▶ [ABOUT THIS EXERCISE] Your task is to repeat all of the data exactly while excluding the pictures.

▶ [COLLECTED DATA]
::::

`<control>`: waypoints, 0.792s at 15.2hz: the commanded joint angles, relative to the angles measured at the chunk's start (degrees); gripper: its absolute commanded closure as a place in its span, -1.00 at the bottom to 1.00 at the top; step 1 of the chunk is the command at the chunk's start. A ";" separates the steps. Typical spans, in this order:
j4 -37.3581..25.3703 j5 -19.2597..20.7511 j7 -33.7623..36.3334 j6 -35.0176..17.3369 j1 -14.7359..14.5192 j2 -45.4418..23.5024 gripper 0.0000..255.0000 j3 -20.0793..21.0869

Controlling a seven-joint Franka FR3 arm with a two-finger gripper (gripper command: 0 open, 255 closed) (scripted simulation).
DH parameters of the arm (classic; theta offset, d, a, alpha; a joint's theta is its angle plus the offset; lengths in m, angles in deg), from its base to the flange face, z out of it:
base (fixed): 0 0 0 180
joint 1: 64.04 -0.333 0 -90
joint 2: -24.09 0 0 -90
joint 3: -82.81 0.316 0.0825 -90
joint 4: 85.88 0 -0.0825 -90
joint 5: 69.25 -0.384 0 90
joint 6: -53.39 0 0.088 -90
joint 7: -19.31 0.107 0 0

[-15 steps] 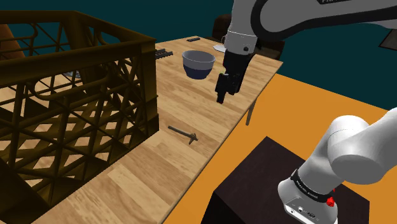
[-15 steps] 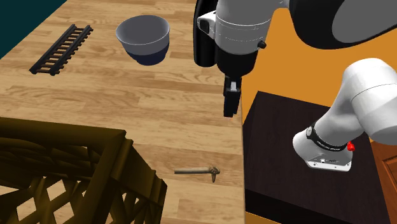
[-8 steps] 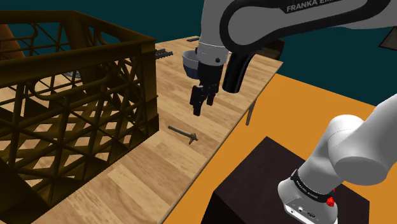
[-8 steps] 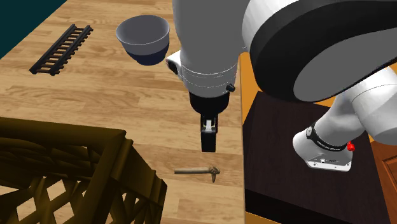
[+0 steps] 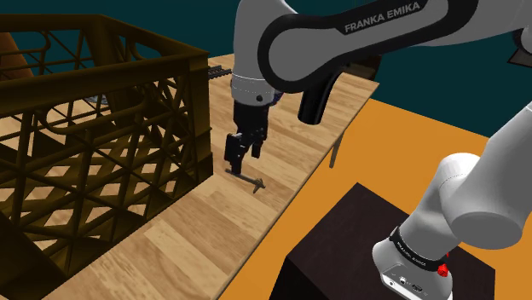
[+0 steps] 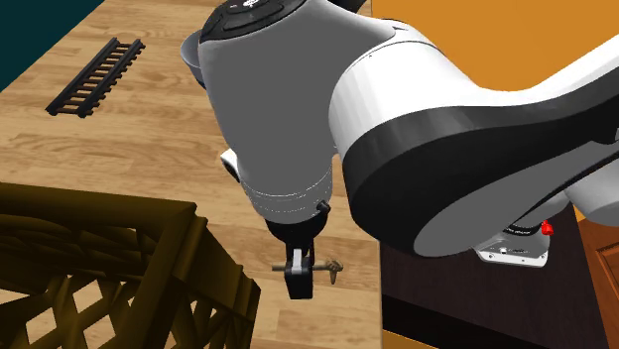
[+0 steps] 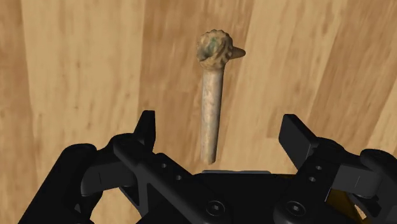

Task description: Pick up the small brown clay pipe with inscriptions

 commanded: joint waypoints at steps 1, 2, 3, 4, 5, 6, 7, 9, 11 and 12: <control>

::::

▶ [WRITTEN ANSWER]
`<control>`: waypoints, 0.792s at 15.2hz: the commanded joint angles, relative to the angles measured at the chunk's start (degrees); gripper: its absolute commanded closure as a place in its span, -1.00 at the bottom to 1.00 at the top; step 1 of the chunk is the command at the chunk's start. A ";" separates the steps. Typical spans, in this order:
j4 -37.3581..25.3703 j5 -19.2597..20.7511 j7 -33.7623..36.3334 j6 -35.0176..17.3369 j1 -14.7359..14.5192 j2 -45.4418..23.5024 gripper 0.0000..255.0000 j3 -20.0793..21.0869

Controlling a seven-joint Franka FR3 arm with a two-finger gripper (gripper command: 0 open, 255 closed) (scripted simulation).
DH parameters of the arm (classic; theta offset, d, a, alpha; a joint's theta is its angle plus the offset; lengths in m, angles in deg), from its base to the flange face, z out of it:
base (fixed): 0 0 0 180
joint 1: 64.04 -0.333 0 -90
joint 2: -24.09 0 0 -90
joint 3: -82.81 0.316 0.0825 -90
joint 4: 85.88 0 -0.0825 -90
joint 5: 69.25 -0.384 0 90
joint 6: -53.39 0 0.088 -90
joint 7: -19.31 0.107 0 0

[-15 steps] 
[-15 steps] 
[-8 steps] 
[-8 steps] 
[+0 steps] 
[+0 steps] 
[+0 steps] 

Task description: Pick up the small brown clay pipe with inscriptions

 commanded: joint waypoints at steps 1, 2, 3, 4, 5, 6, 7, 9, 11 and 12: <control>

With this, the exercise is done.